Although we don't believe in timing the market or panicking over market movements, we do like to keep an eye on big changes -- just in case they're material to our investing thesis.
What: Shares of XenoPort (UNKNOWN:XNPT.DL), a biopharmaceutical company focused on developing therapies to treat neurological disorders, tanked as much as 13% during the trading day after disclosing that it had completed a convertible senior note offering.
So what: Last week XenoPort announced that it would be pricing $100 million worth of 2.5% convertible senior notes due in 2022 that, with the over-allotment option exercised by its underwriters, could yield the company $96.8 million in net proceeds after taxes and fees. The initial conversion price whereby shareholders can turn these notes into shares is $10.72, or 93.2945 shares per $1,000. However, should XenoPort undergo a "fundamental change" as the press release describes it, XenoPort would be required to purchase the notes back at 100% of the principal amount, plus accrued and unpaid interest leading up to the repurchase date in 2022.
The proceeds from the offering will be used to further the commercialization of restless leg syndrome drug Horizant, for the clinical development of XP23829 for patients with moderate-to-severe chronic plaque-type psoriasis, and for general corporate purposes.
Now what: Simply put, the reason for today's drop is the anticipation of dilution at some point in the future. Typically biopharmaceutical companies who are primarily clinical in nature will turn to common stock offerings in order to raise cash to conduct ongoing research and development. Often times this takes the form of an upfront common stock sale. In the case of XenoPort it offered convertible notes which can either be held by investors at 2.5% per year through 2022, or can be converted at $10.72 per share.
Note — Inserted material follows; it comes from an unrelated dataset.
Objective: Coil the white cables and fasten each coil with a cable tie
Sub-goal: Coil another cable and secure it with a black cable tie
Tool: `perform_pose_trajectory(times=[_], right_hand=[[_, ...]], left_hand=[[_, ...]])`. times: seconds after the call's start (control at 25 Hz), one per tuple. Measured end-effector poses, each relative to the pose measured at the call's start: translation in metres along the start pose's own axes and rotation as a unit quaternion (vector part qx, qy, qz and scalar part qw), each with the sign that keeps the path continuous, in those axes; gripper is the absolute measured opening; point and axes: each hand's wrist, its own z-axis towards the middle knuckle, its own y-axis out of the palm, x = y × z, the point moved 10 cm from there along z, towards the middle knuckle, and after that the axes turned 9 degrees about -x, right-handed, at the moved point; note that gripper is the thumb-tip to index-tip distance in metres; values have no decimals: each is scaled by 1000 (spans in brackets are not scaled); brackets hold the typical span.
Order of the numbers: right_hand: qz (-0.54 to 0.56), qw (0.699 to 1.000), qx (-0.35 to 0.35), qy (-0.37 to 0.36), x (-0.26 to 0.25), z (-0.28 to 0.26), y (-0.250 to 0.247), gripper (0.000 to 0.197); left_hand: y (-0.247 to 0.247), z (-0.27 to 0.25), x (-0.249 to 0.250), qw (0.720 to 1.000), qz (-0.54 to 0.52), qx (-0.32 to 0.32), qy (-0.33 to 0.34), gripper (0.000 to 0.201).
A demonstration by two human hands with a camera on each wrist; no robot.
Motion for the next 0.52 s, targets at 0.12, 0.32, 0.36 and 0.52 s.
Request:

If or when these shares are converted it'll dilute existing shareholders and could place an upside cap on XenoPort's share price around that mark.
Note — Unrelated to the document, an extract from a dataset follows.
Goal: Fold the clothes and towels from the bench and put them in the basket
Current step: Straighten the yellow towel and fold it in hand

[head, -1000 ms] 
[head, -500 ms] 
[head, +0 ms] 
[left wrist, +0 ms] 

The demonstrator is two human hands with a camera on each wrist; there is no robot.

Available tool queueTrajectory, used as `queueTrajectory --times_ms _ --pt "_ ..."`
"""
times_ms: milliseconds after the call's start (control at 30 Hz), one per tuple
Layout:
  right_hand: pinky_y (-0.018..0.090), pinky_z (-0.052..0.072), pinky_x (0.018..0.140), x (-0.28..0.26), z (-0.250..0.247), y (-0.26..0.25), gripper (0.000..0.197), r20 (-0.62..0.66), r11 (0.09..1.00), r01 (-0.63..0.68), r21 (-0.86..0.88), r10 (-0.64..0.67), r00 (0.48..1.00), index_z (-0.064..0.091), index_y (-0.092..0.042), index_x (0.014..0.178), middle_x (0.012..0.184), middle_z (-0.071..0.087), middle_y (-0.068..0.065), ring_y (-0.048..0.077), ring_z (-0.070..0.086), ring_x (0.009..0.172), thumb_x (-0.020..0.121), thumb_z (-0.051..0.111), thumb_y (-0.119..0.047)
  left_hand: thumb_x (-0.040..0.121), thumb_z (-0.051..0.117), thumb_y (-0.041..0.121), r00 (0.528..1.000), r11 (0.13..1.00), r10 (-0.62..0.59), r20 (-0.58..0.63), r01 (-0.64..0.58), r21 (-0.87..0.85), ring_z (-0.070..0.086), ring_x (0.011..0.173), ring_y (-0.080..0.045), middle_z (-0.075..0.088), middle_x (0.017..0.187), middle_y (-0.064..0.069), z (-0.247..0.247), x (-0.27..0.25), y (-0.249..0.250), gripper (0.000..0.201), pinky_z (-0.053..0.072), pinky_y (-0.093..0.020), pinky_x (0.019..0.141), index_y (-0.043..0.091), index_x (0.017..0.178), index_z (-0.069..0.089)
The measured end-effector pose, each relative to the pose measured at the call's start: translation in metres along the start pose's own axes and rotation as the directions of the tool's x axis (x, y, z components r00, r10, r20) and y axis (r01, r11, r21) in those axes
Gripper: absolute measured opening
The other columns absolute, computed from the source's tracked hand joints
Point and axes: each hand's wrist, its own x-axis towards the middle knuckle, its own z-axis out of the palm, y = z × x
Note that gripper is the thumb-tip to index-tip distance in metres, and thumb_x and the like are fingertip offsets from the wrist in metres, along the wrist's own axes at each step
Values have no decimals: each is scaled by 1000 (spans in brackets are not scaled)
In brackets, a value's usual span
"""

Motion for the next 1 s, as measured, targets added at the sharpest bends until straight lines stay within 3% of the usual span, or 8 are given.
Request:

On the flipside, XenoPort does need the cash, and a convertible offering is usually a smarter way to spread out the pain of a cash raise for investors. At the moment, Horizant sales really aren't anything to write home about despite their 177% year-over-year sales improvement in the third-quarter. The drugs' current annual sales run rate of $22.4 million just isn't enough to excite investors. The real excitement here is built around XP23829, which could have a sizable market if approved. Understandably, there's still a long way to go to develop efficacy of the experimental psoriasis therapy, but this is the one to watch if you want to have a good idea of where XenoPort is headed over the long run.